Results from STRIVE Announced at TCT 2025 and Published Simultaneously in JACC
SAN FRANCISCO – OCTOBER 28, 2025 – Results from the multicenter, randomized, double-blind, placebo-controlled STRIVE trial found that low doses of recombinant tPA (alteplase) in patients with large-territory STEMI and high thrombus burden undergoing primary percutaneous coronary intervention (PCI) did not improve outcomes.
Findings were reported today at TCT® 2025, the annual scientific symposium of the Cardiovascular Research Foundation® (CRF®) and published in the Journal of the American College of Cardiology. TCT is the world’s premier educational meeting specializing in interventional cardiovascular medicine.
Approximately one-half of patients with apparently successful primary PCI for STEMI have distal embolization of thrombus causing coronary microvascular obstruction and reduced myocardial tissue perfusion. This leads to larger infarct size and higher rates of heart failure, cardiogenic shock and mortality. The STRIVE trial evaluated a novel strategy to prevent and treat microvascular obstruction and reduce major cardiovascular events by delivering alteplase, a fibrin-specific thrombolytic, directly into the culprit coronary artery.
Patients who presented with STEMI within six hours of symptom onset and were referred for primary PCI were eligible for the study. All patients were required to have evidence of large territory STEMI on the qualifying ECG and evidence of large thrombus burden on coronary angiography. A total of 210 patients were randomly assigned to receive the study drug or placebo (68 received alteplase 10 mg, 69 received alteplase 20 mg and 70 were given placebo). After antegrade flow was established, a delivery catheter was inserted into the infarct-related artery distal to the culprit lesion and the study drug was infused over three minutes. Primary PCI was then performed per standard practice.

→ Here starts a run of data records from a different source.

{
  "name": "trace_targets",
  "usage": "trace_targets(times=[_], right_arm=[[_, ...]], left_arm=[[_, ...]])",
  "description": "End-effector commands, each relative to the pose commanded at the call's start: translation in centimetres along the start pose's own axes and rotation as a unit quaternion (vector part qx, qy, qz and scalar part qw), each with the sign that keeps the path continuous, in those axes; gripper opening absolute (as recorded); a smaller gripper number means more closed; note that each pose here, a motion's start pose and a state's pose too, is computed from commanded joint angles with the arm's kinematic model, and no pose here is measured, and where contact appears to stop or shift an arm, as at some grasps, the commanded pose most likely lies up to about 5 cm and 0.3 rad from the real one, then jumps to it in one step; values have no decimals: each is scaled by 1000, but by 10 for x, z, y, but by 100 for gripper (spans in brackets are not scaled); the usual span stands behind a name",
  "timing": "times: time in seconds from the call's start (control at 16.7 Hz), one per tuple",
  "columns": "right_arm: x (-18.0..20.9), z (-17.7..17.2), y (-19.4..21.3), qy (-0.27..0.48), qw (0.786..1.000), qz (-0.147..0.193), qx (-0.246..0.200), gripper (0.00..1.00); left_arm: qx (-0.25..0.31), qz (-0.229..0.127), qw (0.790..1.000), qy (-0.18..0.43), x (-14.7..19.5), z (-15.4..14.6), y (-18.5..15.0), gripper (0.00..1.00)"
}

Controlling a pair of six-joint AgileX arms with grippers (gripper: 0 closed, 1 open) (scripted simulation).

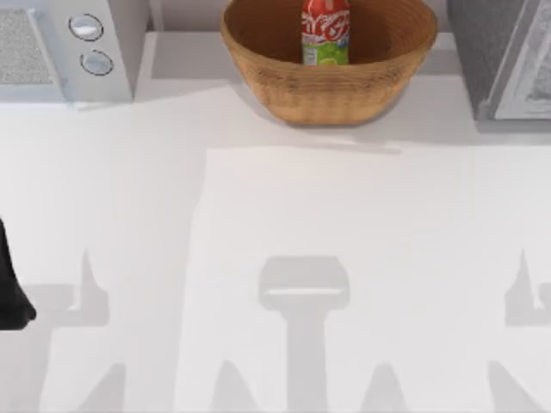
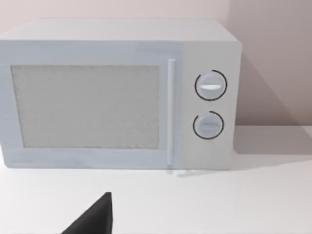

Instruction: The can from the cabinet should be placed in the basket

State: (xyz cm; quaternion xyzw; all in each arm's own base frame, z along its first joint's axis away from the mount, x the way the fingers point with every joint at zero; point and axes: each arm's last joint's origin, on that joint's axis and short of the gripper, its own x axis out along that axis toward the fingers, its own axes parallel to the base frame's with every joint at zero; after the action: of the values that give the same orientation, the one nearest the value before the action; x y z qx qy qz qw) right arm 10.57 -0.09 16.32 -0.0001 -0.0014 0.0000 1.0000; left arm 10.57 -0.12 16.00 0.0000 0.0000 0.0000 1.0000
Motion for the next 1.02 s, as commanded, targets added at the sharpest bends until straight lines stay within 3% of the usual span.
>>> trace_targets(times=[0.6, 1.02], right_arm=[[2, 6, -3, -8, 1000, 4, 1, 100], [34, 35, -40, -12, 1000, 2, -6, 100]], left_arm=[[0, 0, 1000, 0, 0, 0, 0, 100], [0, 0, 1000, 0, 0, 0, 0, 100]])
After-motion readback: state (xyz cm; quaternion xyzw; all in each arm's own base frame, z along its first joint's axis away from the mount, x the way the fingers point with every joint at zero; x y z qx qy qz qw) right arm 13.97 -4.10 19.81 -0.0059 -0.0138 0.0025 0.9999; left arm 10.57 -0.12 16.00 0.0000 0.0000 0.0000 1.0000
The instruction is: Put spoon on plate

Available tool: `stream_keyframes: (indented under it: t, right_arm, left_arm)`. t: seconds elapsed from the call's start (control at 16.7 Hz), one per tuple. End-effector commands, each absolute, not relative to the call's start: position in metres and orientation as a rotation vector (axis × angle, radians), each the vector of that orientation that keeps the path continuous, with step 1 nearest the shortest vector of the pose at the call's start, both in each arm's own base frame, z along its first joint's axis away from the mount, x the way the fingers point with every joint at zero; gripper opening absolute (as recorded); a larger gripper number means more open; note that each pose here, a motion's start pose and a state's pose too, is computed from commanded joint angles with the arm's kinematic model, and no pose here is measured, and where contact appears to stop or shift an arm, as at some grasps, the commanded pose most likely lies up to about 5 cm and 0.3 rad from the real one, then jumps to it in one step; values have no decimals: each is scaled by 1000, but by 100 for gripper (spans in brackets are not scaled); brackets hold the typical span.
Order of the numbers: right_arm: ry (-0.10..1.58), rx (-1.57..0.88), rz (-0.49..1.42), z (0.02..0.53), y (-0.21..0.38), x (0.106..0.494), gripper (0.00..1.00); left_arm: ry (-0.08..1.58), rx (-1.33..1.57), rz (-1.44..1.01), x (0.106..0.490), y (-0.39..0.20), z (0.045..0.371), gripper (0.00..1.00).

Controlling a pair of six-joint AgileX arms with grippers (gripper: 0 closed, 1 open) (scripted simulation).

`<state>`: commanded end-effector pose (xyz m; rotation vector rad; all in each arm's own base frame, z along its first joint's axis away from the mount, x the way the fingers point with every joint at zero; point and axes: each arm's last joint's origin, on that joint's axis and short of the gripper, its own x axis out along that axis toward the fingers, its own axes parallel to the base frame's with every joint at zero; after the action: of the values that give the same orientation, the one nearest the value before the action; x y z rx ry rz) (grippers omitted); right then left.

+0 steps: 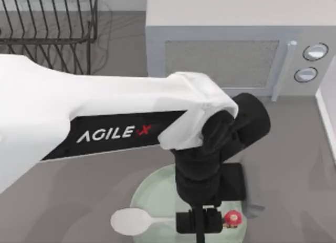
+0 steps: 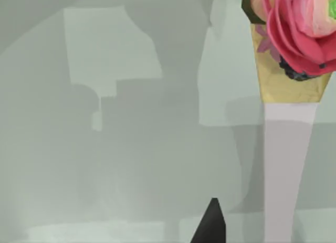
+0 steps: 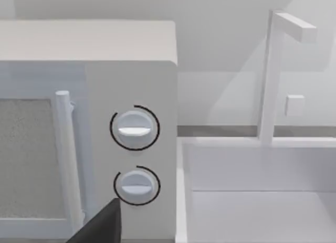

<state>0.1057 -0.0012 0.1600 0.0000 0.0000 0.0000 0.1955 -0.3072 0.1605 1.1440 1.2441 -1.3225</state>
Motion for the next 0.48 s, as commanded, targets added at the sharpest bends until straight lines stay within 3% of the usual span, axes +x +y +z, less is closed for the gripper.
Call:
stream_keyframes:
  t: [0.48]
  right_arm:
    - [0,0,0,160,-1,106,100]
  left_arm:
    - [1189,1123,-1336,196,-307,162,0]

The primary outcome was the composite of MACE at 30 days, TIMI myocardial blush grade 0/1, distal embolization or failure to achieve 50% ST segment resolution at 30 minutes post-PCI. MACE included the first occurrence of cardiovascular death, re-MI, cardiogenic shock and new onset heart failure at 30 days. The primary safety outcomes were major bleeding or the composite of major bleeding or clinically relevant bleeding at 30 days. The primary outcome occurred in 73 patients (53.3%) in the combined alteplase groups versus 37 (52.9%) in the placebo group (relative risk 1.00, 95% CI 0.76-1.31, P>0.99). Results were consistent across all components of the primary outcome and for each dose group versus placebo. Major or clinically significant bleeding occurred in one patient in the trial (in the alteplase 20 mg group). During study drug administration, there were more episodes of ventricular fibrillation in the alteplase groups compared to the placebo group (10.2% vs 1.4%, relative risk 6.86, 95% CI 0.91-51.4, P=0.06).
“Microvascular obstruction after primary PCI remains the single most important unresolved issue limiting the efficacy of primary PCI in STEMI patients,” said Shamir R. Mehta, MD, MSc, Douglas A. Holder Endowed Chair, Professor of Medicine at McMaster University; Director, Interventional Cardiology at Hamilton Health Sciences and Senior Scientist at the Population Health Research Institute. “STRIVE does not support the routine administration of alteplase and it joins the growing list of previously promising therapies that have not succeeded in improving this important issue.”
The study was funded by the Heart and Stroke Foundation of Canada.
Dr. Mehta reported receiving institutional research grants from Abbott and has done consulting work for Abbott, Amgen, Janssen, Novartis and NovoNordisk. He is also on the Data Monitoring Committee for a Merck-sponsored trial.